** Data segment **
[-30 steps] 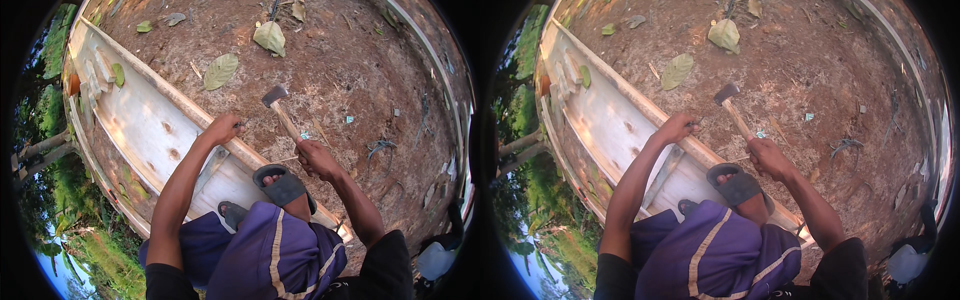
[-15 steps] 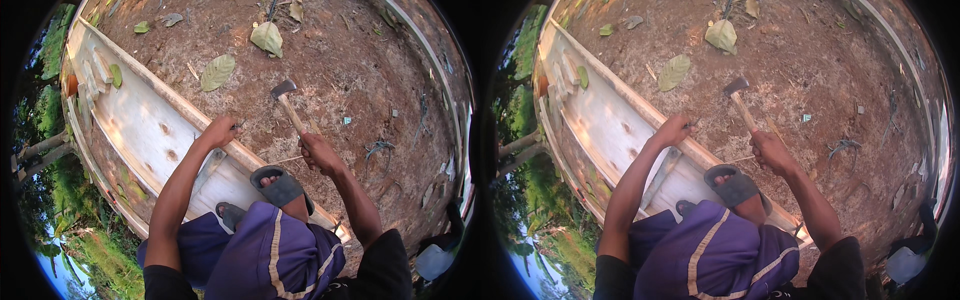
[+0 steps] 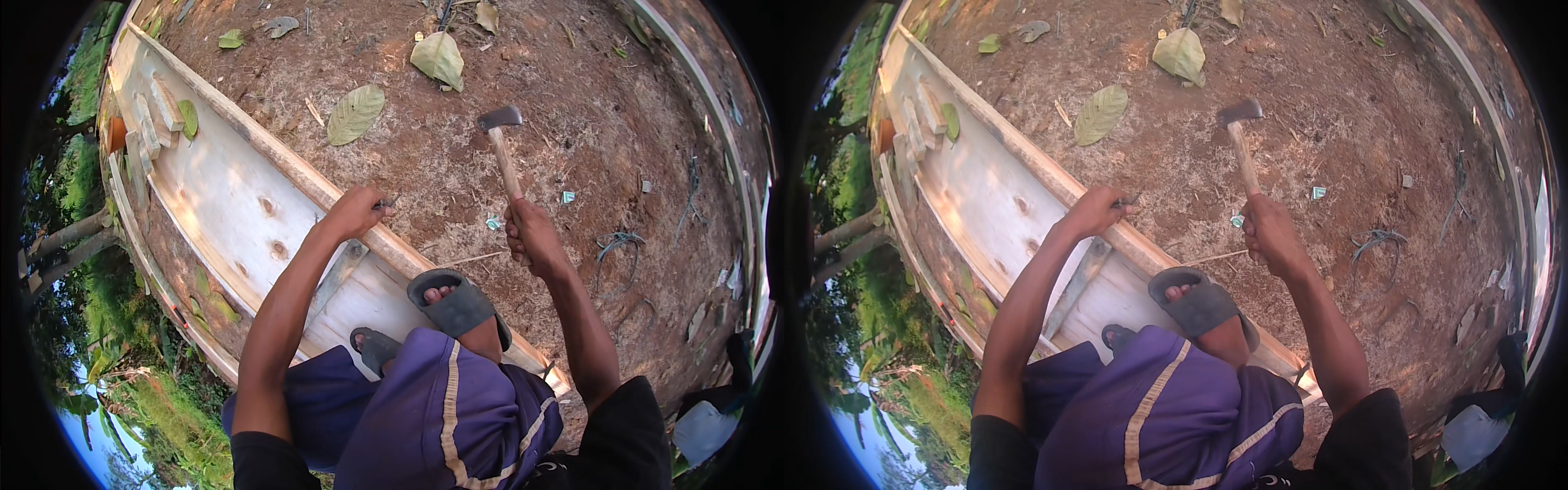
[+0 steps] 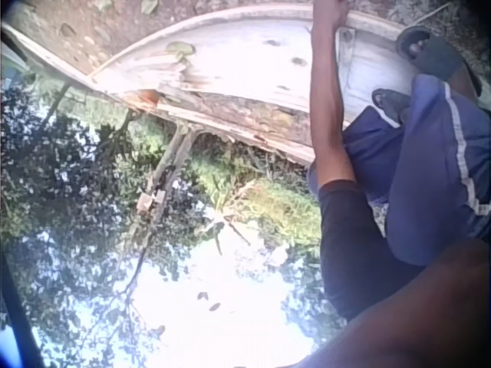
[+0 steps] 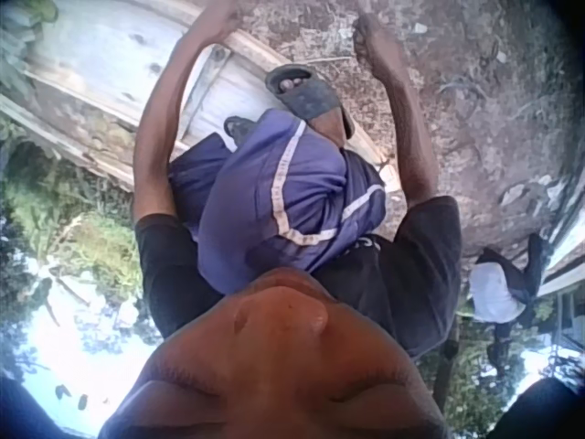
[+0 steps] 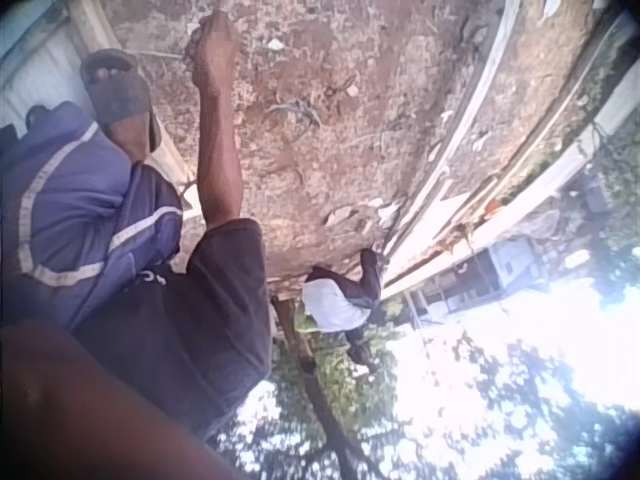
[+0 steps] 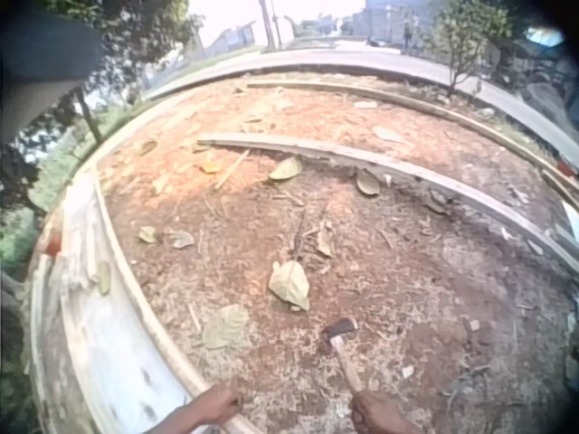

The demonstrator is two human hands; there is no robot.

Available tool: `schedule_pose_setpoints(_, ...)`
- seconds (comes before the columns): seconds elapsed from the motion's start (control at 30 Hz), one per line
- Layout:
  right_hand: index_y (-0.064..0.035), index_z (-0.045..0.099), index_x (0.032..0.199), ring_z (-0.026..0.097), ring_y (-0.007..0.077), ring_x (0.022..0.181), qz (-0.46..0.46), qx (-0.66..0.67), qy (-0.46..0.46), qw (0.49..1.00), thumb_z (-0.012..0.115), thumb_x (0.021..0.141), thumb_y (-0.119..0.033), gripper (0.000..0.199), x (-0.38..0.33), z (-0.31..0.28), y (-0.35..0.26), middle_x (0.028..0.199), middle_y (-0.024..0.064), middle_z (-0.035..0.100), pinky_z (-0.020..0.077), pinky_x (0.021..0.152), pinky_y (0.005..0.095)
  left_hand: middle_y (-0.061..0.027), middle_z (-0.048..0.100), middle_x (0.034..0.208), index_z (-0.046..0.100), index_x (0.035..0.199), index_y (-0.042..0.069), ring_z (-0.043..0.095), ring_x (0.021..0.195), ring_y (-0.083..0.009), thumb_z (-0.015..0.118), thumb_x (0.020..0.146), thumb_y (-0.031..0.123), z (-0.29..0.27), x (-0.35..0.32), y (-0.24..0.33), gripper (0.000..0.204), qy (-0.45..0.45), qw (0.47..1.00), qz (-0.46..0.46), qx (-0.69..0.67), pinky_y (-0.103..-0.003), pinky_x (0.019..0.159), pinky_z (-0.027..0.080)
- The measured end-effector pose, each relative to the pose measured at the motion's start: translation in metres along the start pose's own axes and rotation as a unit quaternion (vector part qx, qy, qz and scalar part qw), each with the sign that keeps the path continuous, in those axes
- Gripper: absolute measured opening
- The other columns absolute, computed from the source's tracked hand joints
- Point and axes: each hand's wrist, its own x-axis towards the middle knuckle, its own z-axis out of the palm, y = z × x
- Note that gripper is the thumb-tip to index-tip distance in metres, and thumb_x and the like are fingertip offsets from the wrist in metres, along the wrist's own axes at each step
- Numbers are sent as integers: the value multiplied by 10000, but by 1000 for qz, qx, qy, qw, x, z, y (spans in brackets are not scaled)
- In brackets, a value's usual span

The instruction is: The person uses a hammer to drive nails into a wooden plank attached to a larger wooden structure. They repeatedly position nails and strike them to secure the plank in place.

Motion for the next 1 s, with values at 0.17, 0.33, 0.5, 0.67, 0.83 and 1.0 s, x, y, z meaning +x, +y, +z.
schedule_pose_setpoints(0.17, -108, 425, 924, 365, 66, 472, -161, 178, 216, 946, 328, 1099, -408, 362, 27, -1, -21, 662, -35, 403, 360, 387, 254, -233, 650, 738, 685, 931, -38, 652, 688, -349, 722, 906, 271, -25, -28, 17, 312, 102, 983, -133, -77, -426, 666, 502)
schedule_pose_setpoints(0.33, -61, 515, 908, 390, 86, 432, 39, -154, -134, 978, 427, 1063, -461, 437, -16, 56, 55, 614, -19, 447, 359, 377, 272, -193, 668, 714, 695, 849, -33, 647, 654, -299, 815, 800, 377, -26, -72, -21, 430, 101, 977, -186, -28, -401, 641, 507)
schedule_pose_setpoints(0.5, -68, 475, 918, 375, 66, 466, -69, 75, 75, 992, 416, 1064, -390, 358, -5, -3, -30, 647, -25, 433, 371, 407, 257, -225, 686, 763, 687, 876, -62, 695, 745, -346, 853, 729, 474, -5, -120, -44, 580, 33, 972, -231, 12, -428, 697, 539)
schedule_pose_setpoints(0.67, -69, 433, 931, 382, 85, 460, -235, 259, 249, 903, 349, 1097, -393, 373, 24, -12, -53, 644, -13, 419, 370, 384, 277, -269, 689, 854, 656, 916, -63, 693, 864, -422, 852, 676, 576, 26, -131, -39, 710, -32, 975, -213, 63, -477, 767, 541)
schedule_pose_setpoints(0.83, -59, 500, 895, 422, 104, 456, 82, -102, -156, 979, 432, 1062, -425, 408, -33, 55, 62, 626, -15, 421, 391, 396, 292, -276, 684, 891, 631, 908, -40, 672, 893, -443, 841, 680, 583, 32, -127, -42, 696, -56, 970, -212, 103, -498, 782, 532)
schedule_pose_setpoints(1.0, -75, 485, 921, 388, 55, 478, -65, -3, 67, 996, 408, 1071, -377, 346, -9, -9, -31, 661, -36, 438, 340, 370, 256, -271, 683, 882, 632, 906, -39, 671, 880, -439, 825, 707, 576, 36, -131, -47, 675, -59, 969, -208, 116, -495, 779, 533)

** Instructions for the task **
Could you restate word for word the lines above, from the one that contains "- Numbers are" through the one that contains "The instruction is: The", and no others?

** Answer to this exercise **
- Numbers are sent as integers: the value multiplied by 10000, but by 1000 for qz, qx, qy, qw, x, z, y (spans in brackets are not scaled)
- In brackets, a value's usual span

The instruction is: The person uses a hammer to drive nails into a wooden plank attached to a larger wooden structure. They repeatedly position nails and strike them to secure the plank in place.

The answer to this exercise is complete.